What you will do: List the lines of this listing that hold the word "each".

Recorded information:

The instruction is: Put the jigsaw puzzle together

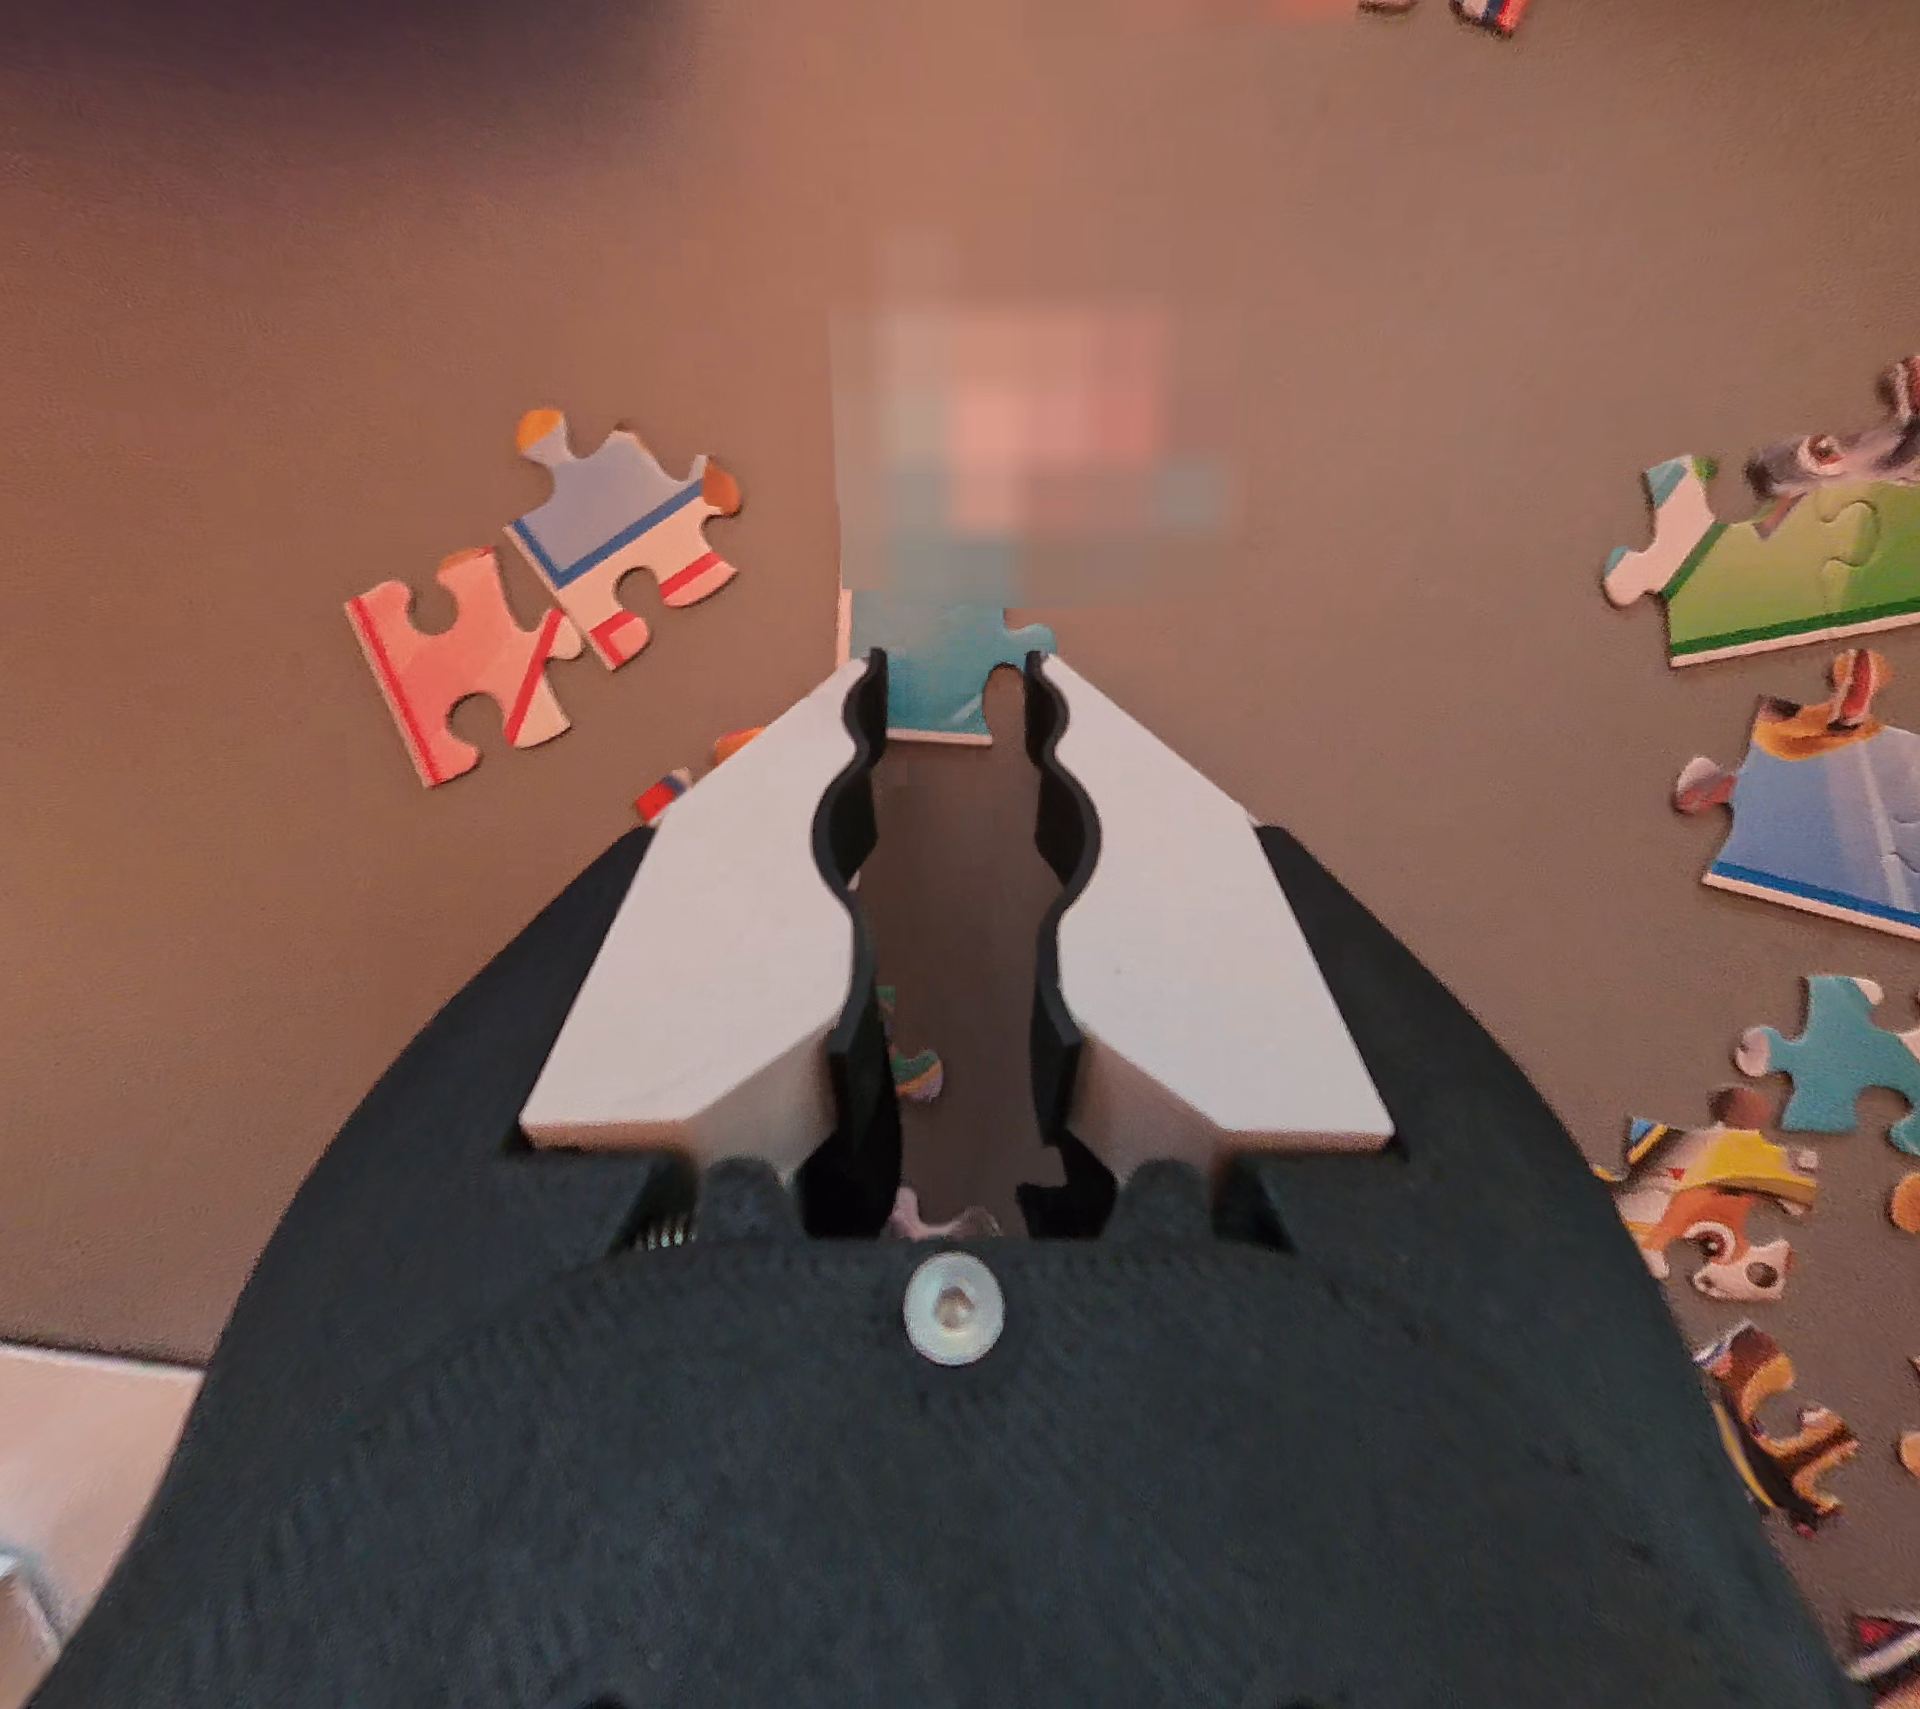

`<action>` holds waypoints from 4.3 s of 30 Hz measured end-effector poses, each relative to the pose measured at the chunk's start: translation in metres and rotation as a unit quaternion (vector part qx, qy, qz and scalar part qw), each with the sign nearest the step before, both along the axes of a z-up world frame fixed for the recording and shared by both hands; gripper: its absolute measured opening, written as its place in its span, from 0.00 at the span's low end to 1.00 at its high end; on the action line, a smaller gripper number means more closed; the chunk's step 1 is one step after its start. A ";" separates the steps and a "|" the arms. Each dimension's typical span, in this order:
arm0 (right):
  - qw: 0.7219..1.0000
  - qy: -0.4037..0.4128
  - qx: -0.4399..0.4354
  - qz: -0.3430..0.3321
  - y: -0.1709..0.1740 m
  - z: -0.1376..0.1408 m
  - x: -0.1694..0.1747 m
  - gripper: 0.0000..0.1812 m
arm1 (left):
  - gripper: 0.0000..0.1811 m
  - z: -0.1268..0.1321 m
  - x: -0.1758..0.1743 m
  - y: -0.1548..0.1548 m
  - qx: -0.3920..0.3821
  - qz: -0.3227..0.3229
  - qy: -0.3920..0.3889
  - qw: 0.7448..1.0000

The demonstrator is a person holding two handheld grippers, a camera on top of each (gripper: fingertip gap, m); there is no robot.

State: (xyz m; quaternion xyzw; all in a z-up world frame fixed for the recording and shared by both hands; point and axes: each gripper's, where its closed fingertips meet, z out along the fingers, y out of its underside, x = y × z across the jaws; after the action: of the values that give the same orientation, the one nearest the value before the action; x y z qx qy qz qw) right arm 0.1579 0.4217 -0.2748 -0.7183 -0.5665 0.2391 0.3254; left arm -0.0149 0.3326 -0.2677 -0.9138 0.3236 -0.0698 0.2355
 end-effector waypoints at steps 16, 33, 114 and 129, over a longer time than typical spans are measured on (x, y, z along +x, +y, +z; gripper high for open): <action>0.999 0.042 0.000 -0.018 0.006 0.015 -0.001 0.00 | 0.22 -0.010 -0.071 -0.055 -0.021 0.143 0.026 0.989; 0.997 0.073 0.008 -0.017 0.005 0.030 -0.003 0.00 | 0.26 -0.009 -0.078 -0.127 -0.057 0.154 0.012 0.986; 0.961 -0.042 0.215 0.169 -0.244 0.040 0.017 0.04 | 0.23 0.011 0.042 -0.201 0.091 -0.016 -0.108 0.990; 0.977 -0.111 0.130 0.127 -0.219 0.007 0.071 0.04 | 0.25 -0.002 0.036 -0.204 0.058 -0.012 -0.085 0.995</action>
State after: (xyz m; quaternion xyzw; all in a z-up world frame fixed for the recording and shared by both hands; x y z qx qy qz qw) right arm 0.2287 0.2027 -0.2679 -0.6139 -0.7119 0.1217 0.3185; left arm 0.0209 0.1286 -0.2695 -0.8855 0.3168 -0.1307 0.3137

Exercise result:
`<action>` holds waypoints from 4.3 s of 30 Hz measured end-effector poses, each relative to the pose measured at the chunk's start: translation in metres and rotation as a unit quaternion (vector part qx, qy, qz and scalar part qw), each with the sign nearest the step before, both along the axes of a z-up world frame fixed for the recording and shared by both hands; gripper: its absolute measured opening, written as its place in its span, from 0.00 at the span's low end to 1.00 at its high end; on the action line, a smaller gripper number means more closed; the chunk's step 1 is one step after its start. A ";" separates the steps and a "|" the arms. Each dimension's typical span, in this order:
The demonstrator is a person holding two handheld grippers, a camera on top of each (gripper: fingertip gap, m); there is no robot.
State: (xyz m; quaternion xyzw; all in a z-up world frame fixed for the recording and shared by both hands; point and axes: each gripper's, where its closed fingertips meet, z out along the fingers, y out of its underside, x = y × z across the jaws; after the action: of the values that give the same orientation, the one nearest the value before the action; x y z qx qy qz qw) right arm 0.1579 0.4217 -0.2748 -0.7183 -0.5665 0.2391 0.3254; left arm -0.0149 0.3326 -0.2677 -0.9138 0.3236 -0.0698 0.2355

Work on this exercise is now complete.